> Action item
Collect all lines containing the word "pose" from the data.

> Raw data
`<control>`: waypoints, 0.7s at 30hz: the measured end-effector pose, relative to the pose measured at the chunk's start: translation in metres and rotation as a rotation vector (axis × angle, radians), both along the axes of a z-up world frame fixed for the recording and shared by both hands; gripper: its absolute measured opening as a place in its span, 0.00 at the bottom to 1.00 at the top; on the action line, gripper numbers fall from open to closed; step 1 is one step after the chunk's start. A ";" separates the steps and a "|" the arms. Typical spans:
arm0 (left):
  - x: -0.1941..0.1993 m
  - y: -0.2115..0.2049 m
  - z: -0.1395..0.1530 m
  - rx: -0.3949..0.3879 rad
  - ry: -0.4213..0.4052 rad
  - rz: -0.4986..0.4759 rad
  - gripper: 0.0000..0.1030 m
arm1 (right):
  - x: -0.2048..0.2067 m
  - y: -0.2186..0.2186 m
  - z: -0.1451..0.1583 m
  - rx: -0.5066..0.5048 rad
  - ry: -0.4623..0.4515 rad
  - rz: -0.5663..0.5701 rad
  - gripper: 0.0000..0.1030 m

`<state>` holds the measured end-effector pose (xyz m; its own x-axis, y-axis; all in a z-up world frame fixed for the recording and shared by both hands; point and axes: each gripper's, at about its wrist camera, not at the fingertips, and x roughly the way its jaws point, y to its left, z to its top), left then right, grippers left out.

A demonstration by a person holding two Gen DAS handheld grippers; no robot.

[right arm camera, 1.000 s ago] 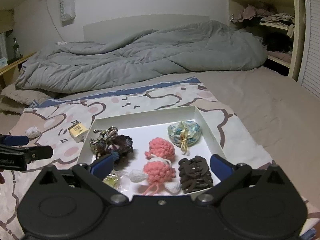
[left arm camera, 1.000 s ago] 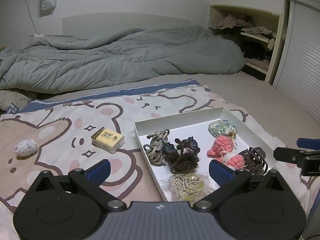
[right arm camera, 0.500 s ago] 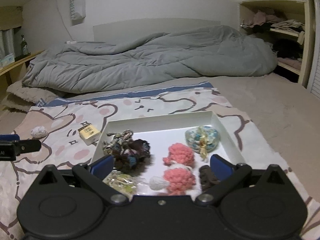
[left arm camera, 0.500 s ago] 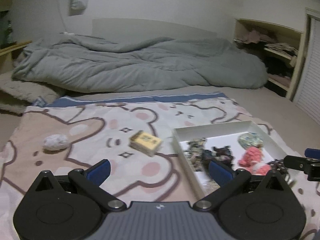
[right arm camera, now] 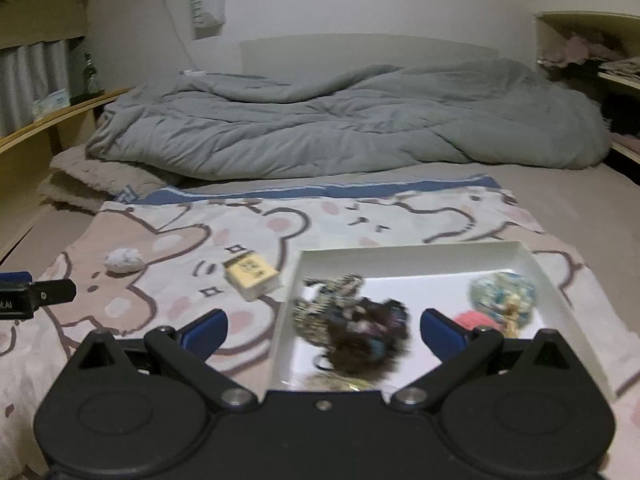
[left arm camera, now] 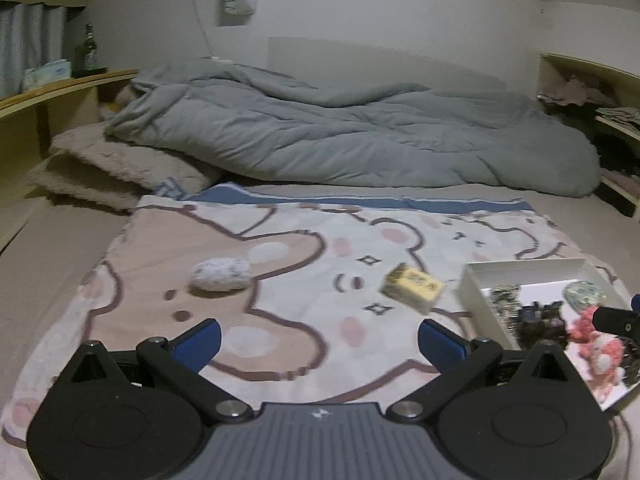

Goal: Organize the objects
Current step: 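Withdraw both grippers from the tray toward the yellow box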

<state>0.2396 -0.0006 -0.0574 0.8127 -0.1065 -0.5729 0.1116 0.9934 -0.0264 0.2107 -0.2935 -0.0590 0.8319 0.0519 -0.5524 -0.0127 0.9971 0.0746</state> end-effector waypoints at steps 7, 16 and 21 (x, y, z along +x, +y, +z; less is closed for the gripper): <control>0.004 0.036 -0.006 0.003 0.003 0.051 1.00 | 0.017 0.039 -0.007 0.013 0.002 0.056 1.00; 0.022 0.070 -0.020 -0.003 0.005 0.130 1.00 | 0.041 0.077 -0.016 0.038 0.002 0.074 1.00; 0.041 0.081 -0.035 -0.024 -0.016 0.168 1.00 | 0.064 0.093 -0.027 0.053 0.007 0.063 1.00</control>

> Task response
`<control>`: waypoints, 0.7s at 30hz: the measured end-effector pose, relative to the pose measured at the chunk's start: translation in metres and rotation as a rotation vector (axis × angle, radians), both along the axes of a z-up world frame fixed for the recording and shared by both hands; gripper: its absolute measured opening as a place in its span, 0.00 at the bottom to 1.00 at the top; on the action line, gripper numbers fall from open to closed; step 1 is one step after the chunk's start. A ";" separates the steps and a "|" the arms. Typical spans:
`<state>` holds the measured end-effector pose (xyz m; its own x-axis, y-axis; all in a z-up world frame fixed for the recording and shared by both hands; point and axes: each gripper's, at about its wrist camera, not at the fingertips, and x roughly the way its jaws point, y to its left, z to its top), left then right, grippers left out.

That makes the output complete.